En tant que solution à cette énigme commune, des chercheurs de l’Université de Washington ont développé des écouteurs intelligents qui isolent de manière proactive tous les interlocuteurs de l’utilisateur dans un paysage sonore bruyant. Les écouteurs sont alimentés par un modèle d’IA qui détecte le rythme d’une conversation et un autre modèle qui réduit au silence toutes les voix qui ne suivent pas ce schéma, ainsi que les autres bruits de fond indésirables. Le prototype utilise du matériel standard et peut identifier les interlocuteurs en utilisant seulement deux à quatre secondes d’audio.
Les développeurs du système pensent que cette technologie pourrait un jour aider les utilisateurs de prothèses auditives, d’écouteurs et de lunettes intelligentes à filtrer leur environnement sonore sans avoir besoin de diriger manuellement l’« attention » de l’IA.
L’équipe a présenté la technologie le 7 novembre à Suzhou, en Chine, lors de la Conférence sur les Méthodes Empiriques en Traitement du Langage Naturel. Le code sous-jacent est open-source et disponible au téléchargement.

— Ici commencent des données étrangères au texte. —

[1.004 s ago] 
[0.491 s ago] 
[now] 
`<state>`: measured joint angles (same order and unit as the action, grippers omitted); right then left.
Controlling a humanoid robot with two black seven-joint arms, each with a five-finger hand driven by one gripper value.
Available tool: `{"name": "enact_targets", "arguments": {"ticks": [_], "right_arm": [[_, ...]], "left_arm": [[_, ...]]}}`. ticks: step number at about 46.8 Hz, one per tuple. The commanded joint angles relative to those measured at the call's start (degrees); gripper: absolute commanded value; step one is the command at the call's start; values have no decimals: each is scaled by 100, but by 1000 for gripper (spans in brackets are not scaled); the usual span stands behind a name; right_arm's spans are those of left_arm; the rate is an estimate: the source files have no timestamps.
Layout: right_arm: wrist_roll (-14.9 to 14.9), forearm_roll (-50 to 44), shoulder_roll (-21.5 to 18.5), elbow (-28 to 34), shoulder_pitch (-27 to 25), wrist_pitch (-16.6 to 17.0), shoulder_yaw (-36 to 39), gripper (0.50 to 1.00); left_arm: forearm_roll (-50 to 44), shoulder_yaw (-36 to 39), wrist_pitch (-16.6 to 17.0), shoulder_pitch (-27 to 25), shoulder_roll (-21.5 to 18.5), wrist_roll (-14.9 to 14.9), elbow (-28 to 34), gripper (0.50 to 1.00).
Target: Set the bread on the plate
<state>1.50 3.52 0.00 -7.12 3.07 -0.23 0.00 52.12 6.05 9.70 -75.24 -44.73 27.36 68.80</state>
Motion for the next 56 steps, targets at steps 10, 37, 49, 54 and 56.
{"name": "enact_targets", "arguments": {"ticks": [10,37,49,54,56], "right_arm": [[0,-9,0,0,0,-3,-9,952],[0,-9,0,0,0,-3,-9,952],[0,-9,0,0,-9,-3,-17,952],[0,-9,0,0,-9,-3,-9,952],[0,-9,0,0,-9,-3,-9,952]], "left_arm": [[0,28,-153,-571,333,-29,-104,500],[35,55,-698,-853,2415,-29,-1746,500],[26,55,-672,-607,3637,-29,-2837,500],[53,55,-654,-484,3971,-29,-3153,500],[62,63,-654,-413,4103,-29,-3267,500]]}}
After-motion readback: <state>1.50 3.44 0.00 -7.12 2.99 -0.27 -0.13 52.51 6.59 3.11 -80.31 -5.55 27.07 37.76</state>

« Les approches existantes pour identifier la personne à qui l’utilisateur écoute impliquent principalement des électrodes implantées dans le cerveau pour suivre l’attention, explique l’auteur principal Shyam Gollakota, professeur à l’UW à la Paul G. Allen School of Computer Science & Engineering. Notre idée est que lorsque nous conversons avec un groupe spécifique de personnes, notre parole suit naturellement un rythme d’alternance. Et nous pouvons entraîner une IA à prédire et suivre ces rythmes en utilisant uniquement l’audio, sans avoir besoin d’implanter des électrodes. »
Le système prototype, surnommé « assistants auditifs proactifs », s’active lorsque la personne portant les écouteurs commence à parler. À partir de là, un premier modèle d’IA commence à suivre les participants à la conversation en effectuant une analyse « qui a parlé quand » et en recherchant un faible chevauchement dans les échanges. Le système transmet ensuite le résultat à un second modèle qui isole les participants et diffuse l’audio épuré pour l’utilisateur. Le système est suffisamment rapide pour éviter une latence audio confuse pour l’utilisateur, et peut actuellement gérer un à quatre interlocuteurs en plus de l’audio de l’utilisateur.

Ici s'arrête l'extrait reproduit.